Closed stugol closed 8 years ago
Threads aren't supported in Crystal, and there is no plan to give direct access to them anymore. A nicer solution, like a multithreaded event loop will eventually happen (see other issues about parallelism).
Yet, Crystal is capable to run concurrent code, in an event loop. Just:
spawn do
do_something
end
spawn do
do_something_else
end
And you'll have 2 concurrent piece of code running.
How do I wait for the spawned process(es) to finish before continuing with my main program?
You use channels.
ch = Channel(Nil).new
spawn do
do_something
ch.send(nil)
end
spawn do
do_something_else
ch.send(nil)
end
2.times { ch.receive }
This concurrency model is very similar to that of Go, but it's still a work in progress. If in doubt, you can search how to do it in Go and then try to do the same in Crystal, though everything isn't yet supported here.
I see. Fair enough.
However, as I understand it, spawn
uses Fibers - meaning only one "thread" executes at a time. If one of the "concurrent" pieces of code blocks execution, the entire program will grind to a halt. This isn't how I would define "concurrency".

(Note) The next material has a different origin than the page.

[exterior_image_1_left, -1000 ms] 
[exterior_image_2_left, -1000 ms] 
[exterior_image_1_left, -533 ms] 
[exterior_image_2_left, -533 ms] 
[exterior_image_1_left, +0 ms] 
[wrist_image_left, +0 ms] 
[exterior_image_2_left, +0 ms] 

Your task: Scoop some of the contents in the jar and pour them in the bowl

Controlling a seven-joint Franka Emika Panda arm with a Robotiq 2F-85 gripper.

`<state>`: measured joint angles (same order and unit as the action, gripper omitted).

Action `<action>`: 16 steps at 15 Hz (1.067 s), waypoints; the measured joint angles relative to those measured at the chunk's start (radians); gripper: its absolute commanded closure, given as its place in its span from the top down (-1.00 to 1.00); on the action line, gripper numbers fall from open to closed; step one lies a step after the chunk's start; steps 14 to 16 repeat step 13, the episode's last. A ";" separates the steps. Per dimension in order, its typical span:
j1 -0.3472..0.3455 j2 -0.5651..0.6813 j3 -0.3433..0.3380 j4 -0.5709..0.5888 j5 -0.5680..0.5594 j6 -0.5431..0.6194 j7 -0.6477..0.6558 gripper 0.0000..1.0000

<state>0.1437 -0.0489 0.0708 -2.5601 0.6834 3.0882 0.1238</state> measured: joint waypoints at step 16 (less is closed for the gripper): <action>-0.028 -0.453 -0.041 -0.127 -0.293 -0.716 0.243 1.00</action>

In the future Fibers might be scheduled in different threads, or you might have manual control of threads. But it's still a work in progress.
Alright. So how can I fix this? https://play.crystal-lang.org/#/r/osy
Is there a non-blocking (or at least sleep
ing) version of accept
?
accept
is non-blocking, as well as any net IO. When there's a wait on an IO the runtime scheduler gives control to a new fiber, until that IO is available. The code you showed should work fine (I just tried it), but code like that won't work on play.crystal-lang.org.
It blocks the main program execution. I never get "2" printed.
sleep(1000)
waits 1000 seconds
Oh. Well, I guess that might be something to do with it... ;)
Note that concurrency isn't parallelism. Concurrency is achieved by fibers, but yes, fibers won't run in parallel (but that will come).
Code inside a spawn
seems to be unable to use variables declared outside the block....?
@stugol It should work. Do you have an example where it doesn't?
Also, how can I terminate a spawn from outside? Before you say "pass it a message via a channel", can I just point out that client = TCPServer.accept; client.read_line
seems to be blocking.
I did have an example, but I changed it to use a channel; and now I can't reproduce it...
@stugol It is really a bad idea to terminate Fibers (or Threads, if we had them).
For example, you know, that Ruby's timeout
stdlib spawns new thread with your code and terminates it from the main thread after timeout passed if it is still alive?
What happens is that you have 3 or 4 different states these threads can be in. Resulting in possible race conditions, broken database connections, production downtime (I dealt once with that, actually).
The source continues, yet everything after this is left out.